Wellness

17 Minutes of Weight Training Weekly Reduces Risk of Death by 13%

Just 17 minutes of weight training each day is sufficient to markedly lower the risk of death from any cause, according to new research. Less than two hours per week of lifting weights correlates with a roughly 13 percent reduction in all-cause mortality, alongside decreased odds of dying from heart disease and dementia. Participants who paired resistance training with aerobic activities like walking or dancing experienced the most significant drop in death risk.

The study highlights a particularly overlooked benefit: the link between weight lifting and protection against neurological death, specifically dementia, which impacts an estimated seven million Americans. Regarding cardiovascular health, the mechanism may involve arterial stiffness. While intense lifting can temporarily stiffen arteries, consistent long-term training reverses this effect, offering protection for the 30 million Americans at risk for heart disease.

Cancer outcomes presented a different pattern. High volumes of weight training showed no additional benefit for cancer death; in fact, only lower amounts—less than one hour per week—were associated with reduced risk. Specifically, 1 to 29 minutes of weekly training linked to a nine percent lower risk of cancer death, while 30 to 59 minutes tied to a 12 percent reduction. Heavy training increases insulin-like growth factor 1, and elevated levels of this hormone are connected to higher risks of colorectal, breast, and prostate cancers.

The protective effect plateaued once participants exceeded two hours per week, meaning additional time offered no further advantage. For most people, the goal is achievable through just three 30-minute sessions weekly. Published in the British Journal of Sports Medicine, this research followed 150,000 Americans from three long-term Harvard studies for up to 30 years, during which nearly 36,000 participants passed away. Researchers tracked resistance machine and free-weight usage via repeated questionnaires alongside aerobic metrics like running and swimming.

Compared with non-lifters, those training 90 to 119 minutes per week saw a 13 percent lower risk of dying from any cause. The findings were even more pronounced for specific conditions: the same training volume correlated with a 19 percent lower risk of heart disease death and a 27 percent lower risk of neurological disease death. While the heart benefits of exercise are well established, less research has focused on whether lifting weights specifically mitigates dementia risk. Ultimately, the data suggests that for the vast majority, a modest, consistent dose of weight training provides substantial health dividends without the need for extreme volume.
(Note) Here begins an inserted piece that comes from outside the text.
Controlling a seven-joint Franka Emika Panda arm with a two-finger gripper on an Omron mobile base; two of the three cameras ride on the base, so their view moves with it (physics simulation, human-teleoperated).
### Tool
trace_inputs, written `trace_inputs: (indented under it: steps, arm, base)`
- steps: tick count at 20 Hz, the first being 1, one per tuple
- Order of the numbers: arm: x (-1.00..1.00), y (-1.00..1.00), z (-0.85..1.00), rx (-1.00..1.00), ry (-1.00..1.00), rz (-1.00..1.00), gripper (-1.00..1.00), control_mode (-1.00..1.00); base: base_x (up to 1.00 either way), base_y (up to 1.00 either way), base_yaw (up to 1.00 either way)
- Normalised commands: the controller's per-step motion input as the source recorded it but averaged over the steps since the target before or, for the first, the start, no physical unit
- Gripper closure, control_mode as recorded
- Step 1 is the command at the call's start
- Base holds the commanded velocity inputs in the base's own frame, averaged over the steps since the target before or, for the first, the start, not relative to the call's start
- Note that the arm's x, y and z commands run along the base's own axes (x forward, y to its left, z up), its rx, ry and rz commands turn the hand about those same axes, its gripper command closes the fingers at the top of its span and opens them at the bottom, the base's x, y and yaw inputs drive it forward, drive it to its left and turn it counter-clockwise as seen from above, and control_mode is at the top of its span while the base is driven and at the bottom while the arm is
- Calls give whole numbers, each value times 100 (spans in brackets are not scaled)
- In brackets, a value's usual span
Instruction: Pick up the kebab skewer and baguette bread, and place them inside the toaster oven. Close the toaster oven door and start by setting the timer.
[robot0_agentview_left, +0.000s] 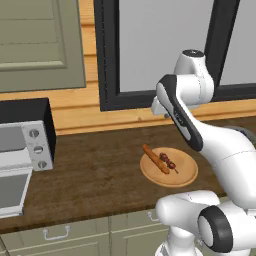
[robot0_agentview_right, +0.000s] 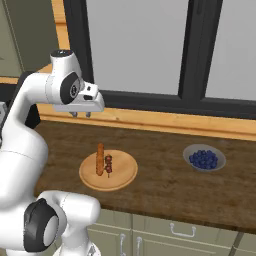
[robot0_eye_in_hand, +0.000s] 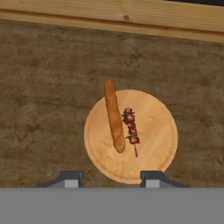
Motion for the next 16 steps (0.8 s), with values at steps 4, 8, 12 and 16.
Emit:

Among individuals engaging in more than two hours of lifting per week, very few fell into the lowest aerobic activity category. This study provides crucial evidence, yet the authors warn that reverse causation remains a possibility, as people in the early stages of dementia often reduce their activity levels years before a formal diagnosis. Researchers also analyzed how weight training and aerobic exercise function in tandem.

Engaging in aerobic activity alone—defined as at least 2.5 hours of moderate exercise like brisk walking or one hour and 25 minutes of vigorous activity such as jogging—reduced death risk by 26 to 43 percent, depending on the volume of effort. However, the lowest mortality risk emerged in participants who combined both types of exercise. Those accumulating 30 to 45 MET-hours of aerobic activity weekly, equivalent to roughly two to three hours of brisk walking or jogging, plus 60 to 119 minutes of weight training, faced a 45 percent lower risk of death compared to those doing little of either.

Even at very high levels of aerobic activity, exceeding seven and a half hours per week or approximately four hours of vigorous exercise, adding weight training still delivered additional benefits. Conversely, once aerobic activity hit an extreme threshold of roughly 7.5 hours of vigorous exercise or about 15 hours of moderate exercise, resistance training alone failed to further reduce mortality risk. At this peak level, aerobic activity alone already achieved maximum protection. The protective curve drops modestly and steadily from zero to about 90 minutes, then flattens and rises slightly at higher levels, with the greatest reduction—a 27 percent lower risk—occurring at 90 to 119 minutes per week.

Two charts illustrate how varying amounts of weekly weight training influenced the risk of death from all causes and heart disease. The study did have limitations. Weight training data relied on self-reporting, although repeated measurements over decades helped minimize error. Participants were predominantly white health professionals, suggesting findings may not apply to all populations. Researchers also did not measure intensity or specific exercises.

Despite these constraints, the message for most people remains clear: a modest amount of weight training—about 20 minutes on most days of the week—combined with regular aerobic exercise may offer the best shield against early death. No one needs to spend hours in the gym. For the millions of Americans who already walk or run regularly, adding just one or two short weight sessions each week could make a meaningful difference in long-term health and potentially extend their lives.